Back in Qin Yu's Mansion in Beijing, the silence had returned after a long day.
He stood in front of the tall windows, one hand nursing a glass of whiskey, the other shoved in his pocket. City lights blinked back at him from the dark. Somewhere far below, people lived, argued, kissed, cried, and forgot each other.
But he hadn't forgotten.
Not the way Yan Rui had pressed him against the bed in the cabin.
Not the sharp command of his voice.
Not the way his body had betrayed him.
Qin Yu didn't like to remember things he couldn't control.
He took a sip.
And still remembered.
He told himself it was just the intensity of the moment. The pressure. The chaos.
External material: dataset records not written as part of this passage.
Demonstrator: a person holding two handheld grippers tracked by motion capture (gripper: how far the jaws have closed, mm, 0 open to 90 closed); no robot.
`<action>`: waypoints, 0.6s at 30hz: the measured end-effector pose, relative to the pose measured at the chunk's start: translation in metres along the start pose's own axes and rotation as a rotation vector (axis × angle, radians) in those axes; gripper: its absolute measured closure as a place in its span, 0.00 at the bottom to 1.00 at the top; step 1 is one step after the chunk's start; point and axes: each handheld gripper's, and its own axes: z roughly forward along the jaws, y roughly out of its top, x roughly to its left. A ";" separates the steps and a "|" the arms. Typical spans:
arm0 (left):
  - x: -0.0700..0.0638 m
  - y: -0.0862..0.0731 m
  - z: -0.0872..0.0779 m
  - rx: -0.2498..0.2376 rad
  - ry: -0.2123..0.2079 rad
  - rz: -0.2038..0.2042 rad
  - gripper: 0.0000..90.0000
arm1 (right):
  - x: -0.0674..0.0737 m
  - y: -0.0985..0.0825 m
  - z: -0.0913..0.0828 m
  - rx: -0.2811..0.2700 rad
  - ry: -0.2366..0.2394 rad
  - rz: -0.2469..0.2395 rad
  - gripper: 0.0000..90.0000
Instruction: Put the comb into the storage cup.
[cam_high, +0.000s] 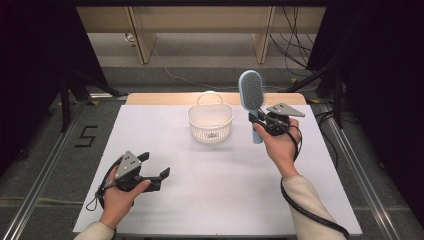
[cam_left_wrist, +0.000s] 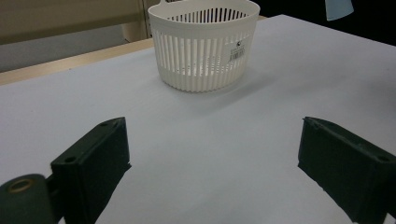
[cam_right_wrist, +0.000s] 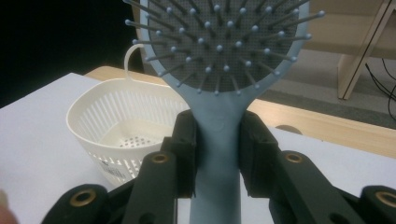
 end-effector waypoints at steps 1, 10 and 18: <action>0.000 0.000 0.000 -0.001 -0.001 -0.001 0.09 | 0.000 0.000 0.000 0.000 0.000 -0.003 0.78; -0.001 0.000 0.000 -0.001 -0.001 -0.003 0.09 | 0.004 0.004 0.004 -0.012 0.000 -0.008 0.78; 0.000 0.000 0.000 0.000 -0.002 -0.003 0.09 | 0.009 0.007 0.009 -0.020 0.011 -0.004 0.78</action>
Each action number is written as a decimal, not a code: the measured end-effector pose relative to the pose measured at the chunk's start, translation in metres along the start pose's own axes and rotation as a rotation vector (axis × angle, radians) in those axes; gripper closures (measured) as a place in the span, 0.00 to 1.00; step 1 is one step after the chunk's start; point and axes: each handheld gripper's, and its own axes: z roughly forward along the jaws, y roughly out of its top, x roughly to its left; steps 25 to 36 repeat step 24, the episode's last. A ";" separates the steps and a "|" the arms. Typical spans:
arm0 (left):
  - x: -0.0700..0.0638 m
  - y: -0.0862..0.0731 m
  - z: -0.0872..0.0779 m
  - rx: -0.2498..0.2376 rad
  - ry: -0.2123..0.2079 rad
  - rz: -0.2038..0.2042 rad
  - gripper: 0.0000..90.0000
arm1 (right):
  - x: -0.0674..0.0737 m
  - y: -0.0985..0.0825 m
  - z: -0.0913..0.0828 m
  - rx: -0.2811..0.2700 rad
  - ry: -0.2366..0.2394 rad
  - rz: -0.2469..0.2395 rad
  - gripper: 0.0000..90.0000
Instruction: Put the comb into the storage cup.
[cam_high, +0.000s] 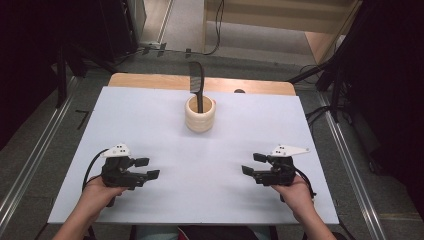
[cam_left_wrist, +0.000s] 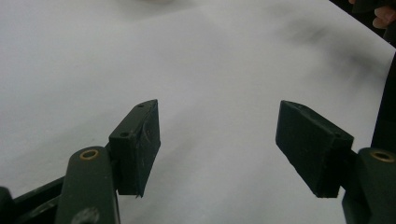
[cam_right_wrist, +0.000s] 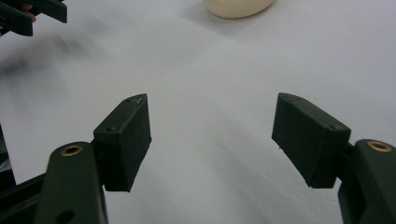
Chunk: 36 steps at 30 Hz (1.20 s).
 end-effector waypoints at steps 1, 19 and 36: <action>0.000 0.000 0.000 -0.001 0.000 0.001 0.35 | 0.000 -0.001 -0.001 -0.001 0.000 0.005 0.29; 0.000 0.000 0.000 -0.003 -0.003 0.000 0.35 | -0.005 -0.012 -0.011 0.011 -0.020 0.008 0.29; 0.001 0.000 0.000 -0.001 -0.002 -0.005 0.35 | -0.004 -0.012 -0.010 0.017 -0.014 0.004 0.29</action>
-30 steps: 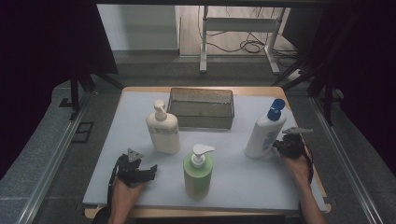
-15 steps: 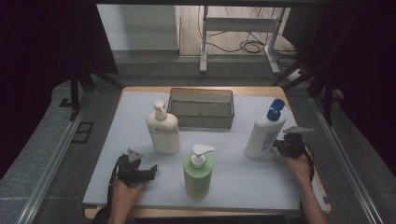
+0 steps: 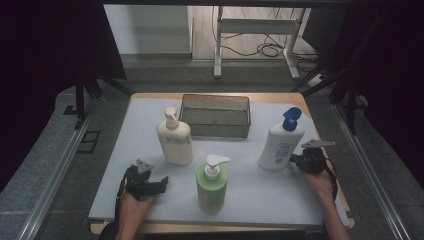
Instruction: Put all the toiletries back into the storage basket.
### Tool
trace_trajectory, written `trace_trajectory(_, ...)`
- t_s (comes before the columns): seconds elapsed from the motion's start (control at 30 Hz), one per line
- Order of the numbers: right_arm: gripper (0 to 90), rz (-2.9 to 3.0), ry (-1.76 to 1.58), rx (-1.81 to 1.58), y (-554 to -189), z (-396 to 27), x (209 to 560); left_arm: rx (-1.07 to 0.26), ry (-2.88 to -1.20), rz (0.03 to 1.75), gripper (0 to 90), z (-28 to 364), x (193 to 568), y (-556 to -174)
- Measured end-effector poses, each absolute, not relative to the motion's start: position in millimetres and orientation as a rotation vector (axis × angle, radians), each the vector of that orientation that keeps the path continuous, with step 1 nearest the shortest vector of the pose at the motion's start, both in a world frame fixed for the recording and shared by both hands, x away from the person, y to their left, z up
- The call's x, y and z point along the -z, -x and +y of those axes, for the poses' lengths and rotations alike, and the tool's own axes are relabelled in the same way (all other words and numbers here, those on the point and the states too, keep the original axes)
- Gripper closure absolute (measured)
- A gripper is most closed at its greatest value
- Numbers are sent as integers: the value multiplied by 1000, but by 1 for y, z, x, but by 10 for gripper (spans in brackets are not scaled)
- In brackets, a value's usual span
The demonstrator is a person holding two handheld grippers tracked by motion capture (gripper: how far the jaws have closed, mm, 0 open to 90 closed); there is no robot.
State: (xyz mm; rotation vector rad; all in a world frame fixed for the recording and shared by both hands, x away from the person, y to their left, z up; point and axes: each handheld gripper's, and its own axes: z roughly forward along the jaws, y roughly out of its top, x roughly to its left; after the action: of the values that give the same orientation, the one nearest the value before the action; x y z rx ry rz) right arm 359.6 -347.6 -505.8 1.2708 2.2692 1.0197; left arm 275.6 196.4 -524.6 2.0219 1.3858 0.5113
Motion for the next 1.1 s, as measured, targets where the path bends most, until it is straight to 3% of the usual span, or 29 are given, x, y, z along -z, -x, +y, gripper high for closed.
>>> trace_trajectory(1.1, 872, 2368, -1195, -979, -322, -316, 510, -511, -2023, 1386, 126, 196, 525, -276)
He told himself it meant nothing.
But he still hadn't slept with anyone else.
Elsewhere in the city, Yan Rui sat in a dimly lit lounge, expensive bourbon in his glass, but he hadn't touched it.
The music was low, the company forgettable, and the woman beside him was already annoyed that he wasn't looking at her.
He stood abruptly.
"You're leaving already?" she asked, reaching out to touch his sleeve.
He looked at her like she was nothing.
"I already left," he said coldly, brushing past.
Outside, in the cool night air, he pulled out his phone again.
Stared.
Still no reply.
He considered deleting the message. He didn't.
The message he'd sent weeks ago still sat there in Qin Yu's phone:
"Don't make me come find you."
Qin Yu hadn't replied.
But he'd read it.
Twice.
And every night since then, he'd kept his door locked for no reason at all except that maybe, just maybe, he wasn't ready if Yan Rui actually showed up again.